Apple’s Mac systems, especially the MacBook Air, are no longer being used by enterprise employees for design, architectural layouts, software development … alone. Corporate workers, especially, senior executives are demanding Macs to get their work done and enjoy the glory of owning a device that classifies as a status symbol. While the trend bodes well for Macs, Windows PCS have a challenging time ahead as they are already threatened by the rising popularity of smartphones and tablets.
According to Gartner, Macs will be accepted as Windows PCs by 2015 in enterprises. As of now, the installed base for Macs in the enterprise is just 4% with 90% of the share taken up by Windows PCs. What’s important to note here is that even this small share shows that enterprise IT is opening up to the idea of Macs in the enterprise, an idea that was strongly discouraged in past years.
This change has come about because of the BYOD push. As enterprise IT is compelled to manage multiple types of devices such as iPhone, Android, Windows Phone, BlackBerry, and more, the ground for heterogeneous enterprise IT has been laid. Macs are just another kind of device that IT needs to manage and secure. Fortunately, Apple has made the path easier in recent times.
Managing Macs in the Enterprise – Cheaper & Easier
Compared to a few years back, procuring and managing Macs in the enterprise has become less challenging. In terms of cost, Macs beat Windows by roughly $100 (as per Gartner’s survey); the average IT labor cost is $100 more for Windows versus Mac (experiences differ widely across companies); and administration costs are equal. Macs fall only slightly costlier than Windows PCs.
iOS devices iPhone and iPad have already been accepted by enterprise IT. Apple is making efforts to align OS X with its iOS counterparts in looks and features, to expanding the outreach, usability and familiarity of the Mac OS. The Cupertino giant has also started renaming apps on Mac to match those on iPhone, iPad and iPod Touch. The application folder in OS X Mountain Lion is very similar to the home page on these devices.
The Biggest Challenge
The biggest challenge for Macs in the enterprise lies in the applications available on the platform. Though Apple has an impressive list of over 500 business oriented applications, it still offers limited support to popular Microsoft Office applications, with insufficient support for Visual Basic and complex Excel macros.
Microsoft Office is deeply entrenched in enterprise workplaces with every department relying heavily on certain applications. For example, Finance personnel use Excel heavily, with its efficient collection of macros, functions and features.

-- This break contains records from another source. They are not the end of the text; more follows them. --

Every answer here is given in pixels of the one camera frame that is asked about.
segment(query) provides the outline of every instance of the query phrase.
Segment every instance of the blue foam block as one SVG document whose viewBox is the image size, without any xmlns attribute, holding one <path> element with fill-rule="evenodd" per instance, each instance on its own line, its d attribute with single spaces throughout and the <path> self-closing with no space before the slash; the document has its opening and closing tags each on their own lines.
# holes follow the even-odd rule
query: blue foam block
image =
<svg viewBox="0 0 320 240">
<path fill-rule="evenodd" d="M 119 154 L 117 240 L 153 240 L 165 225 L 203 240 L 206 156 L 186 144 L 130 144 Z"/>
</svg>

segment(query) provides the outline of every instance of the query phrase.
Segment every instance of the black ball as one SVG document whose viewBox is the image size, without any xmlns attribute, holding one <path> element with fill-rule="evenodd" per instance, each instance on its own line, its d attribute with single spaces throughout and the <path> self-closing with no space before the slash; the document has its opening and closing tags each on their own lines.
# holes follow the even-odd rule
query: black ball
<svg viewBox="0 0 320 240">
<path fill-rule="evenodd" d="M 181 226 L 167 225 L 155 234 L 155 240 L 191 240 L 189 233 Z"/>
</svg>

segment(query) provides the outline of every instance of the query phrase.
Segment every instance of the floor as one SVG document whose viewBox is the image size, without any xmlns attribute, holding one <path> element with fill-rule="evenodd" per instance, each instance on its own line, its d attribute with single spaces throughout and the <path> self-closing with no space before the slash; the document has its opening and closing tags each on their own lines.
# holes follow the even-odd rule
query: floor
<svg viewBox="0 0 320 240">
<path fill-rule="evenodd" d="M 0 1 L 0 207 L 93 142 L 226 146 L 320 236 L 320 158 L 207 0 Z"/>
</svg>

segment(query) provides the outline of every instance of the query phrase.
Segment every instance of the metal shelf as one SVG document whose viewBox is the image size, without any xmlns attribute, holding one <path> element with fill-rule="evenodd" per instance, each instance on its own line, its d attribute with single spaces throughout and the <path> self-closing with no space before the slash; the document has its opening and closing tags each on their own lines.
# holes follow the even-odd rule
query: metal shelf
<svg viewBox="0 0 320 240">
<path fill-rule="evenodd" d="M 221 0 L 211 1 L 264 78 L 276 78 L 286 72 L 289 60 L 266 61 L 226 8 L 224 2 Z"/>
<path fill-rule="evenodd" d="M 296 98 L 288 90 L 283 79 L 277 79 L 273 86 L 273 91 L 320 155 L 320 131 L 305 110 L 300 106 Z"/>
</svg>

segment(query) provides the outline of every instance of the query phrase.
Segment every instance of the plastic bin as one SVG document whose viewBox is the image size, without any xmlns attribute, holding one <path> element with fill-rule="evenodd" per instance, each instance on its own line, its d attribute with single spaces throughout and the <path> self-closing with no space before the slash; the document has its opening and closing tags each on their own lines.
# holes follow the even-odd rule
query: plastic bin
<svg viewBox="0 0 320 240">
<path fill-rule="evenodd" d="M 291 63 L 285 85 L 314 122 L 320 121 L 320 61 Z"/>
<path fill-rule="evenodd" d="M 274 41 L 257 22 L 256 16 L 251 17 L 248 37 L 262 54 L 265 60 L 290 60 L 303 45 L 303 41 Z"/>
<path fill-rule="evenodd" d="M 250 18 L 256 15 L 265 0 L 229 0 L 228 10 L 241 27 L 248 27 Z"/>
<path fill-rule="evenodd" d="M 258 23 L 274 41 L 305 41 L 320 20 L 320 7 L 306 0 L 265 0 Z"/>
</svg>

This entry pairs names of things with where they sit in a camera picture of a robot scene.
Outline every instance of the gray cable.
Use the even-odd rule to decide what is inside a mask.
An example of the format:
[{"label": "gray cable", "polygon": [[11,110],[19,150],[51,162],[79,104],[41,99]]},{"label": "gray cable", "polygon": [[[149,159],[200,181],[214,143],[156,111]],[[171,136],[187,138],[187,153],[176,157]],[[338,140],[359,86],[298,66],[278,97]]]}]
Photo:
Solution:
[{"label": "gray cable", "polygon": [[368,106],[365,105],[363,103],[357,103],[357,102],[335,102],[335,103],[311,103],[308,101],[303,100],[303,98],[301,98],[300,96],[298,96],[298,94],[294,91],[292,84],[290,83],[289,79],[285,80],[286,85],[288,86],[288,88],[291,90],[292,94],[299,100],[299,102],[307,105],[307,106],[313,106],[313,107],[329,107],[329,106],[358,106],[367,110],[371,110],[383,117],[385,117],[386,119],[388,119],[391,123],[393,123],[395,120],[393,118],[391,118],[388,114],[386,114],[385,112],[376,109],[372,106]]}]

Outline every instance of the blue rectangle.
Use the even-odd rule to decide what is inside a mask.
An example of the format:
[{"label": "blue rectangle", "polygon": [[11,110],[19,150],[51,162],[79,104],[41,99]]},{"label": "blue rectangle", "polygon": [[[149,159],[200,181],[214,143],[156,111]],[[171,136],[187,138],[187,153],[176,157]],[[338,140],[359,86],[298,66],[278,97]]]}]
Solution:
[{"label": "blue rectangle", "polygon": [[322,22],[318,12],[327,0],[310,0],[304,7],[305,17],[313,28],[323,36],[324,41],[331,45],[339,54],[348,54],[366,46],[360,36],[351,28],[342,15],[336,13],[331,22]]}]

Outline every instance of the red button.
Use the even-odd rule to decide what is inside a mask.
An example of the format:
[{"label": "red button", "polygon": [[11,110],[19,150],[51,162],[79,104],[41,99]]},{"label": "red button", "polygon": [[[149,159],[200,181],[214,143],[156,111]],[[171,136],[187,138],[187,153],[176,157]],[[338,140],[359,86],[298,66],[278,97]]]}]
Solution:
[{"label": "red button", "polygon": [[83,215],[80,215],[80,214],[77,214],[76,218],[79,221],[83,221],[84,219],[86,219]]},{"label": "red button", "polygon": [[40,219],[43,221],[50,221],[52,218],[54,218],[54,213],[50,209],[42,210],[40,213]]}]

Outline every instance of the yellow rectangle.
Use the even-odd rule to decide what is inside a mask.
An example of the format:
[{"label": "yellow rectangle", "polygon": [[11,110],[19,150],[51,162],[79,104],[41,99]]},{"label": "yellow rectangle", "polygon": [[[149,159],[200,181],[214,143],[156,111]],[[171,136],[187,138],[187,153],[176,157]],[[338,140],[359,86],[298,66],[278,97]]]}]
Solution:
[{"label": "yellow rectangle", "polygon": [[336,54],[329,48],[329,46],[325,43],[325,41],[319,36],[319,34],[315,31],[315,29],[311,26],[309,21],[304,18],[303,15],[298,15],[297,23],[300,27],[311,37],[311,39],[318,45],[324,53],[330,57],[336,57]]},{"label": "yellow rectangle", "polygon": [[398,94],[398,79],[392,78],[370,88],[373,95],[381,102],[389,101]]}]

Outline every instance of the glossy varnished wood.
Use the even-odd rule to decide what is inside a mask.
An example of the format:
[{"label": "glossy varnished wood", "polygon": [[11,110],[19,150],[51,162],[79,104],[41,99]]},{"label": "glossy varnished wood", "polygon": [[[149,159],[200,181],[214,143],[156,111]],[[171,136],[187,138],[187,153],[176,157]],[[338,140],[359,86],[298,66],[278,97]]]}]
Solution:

Secondly, Windows has been in enterprises so long, it’s become an indispensable part of workspace culture. Macs on the other hand have always been exclusive – desirable but unaffordable. This may change in the next few years but Windows will continue to have a stronghold, especially now that the enterprise-friendly Windows 8 is out. Enterprise IT is watching it closely despite its lukewarm reception.
However, there’s no doubt that Macs are invading business spaces. IT must prepare to manage them along with other enterprise devices.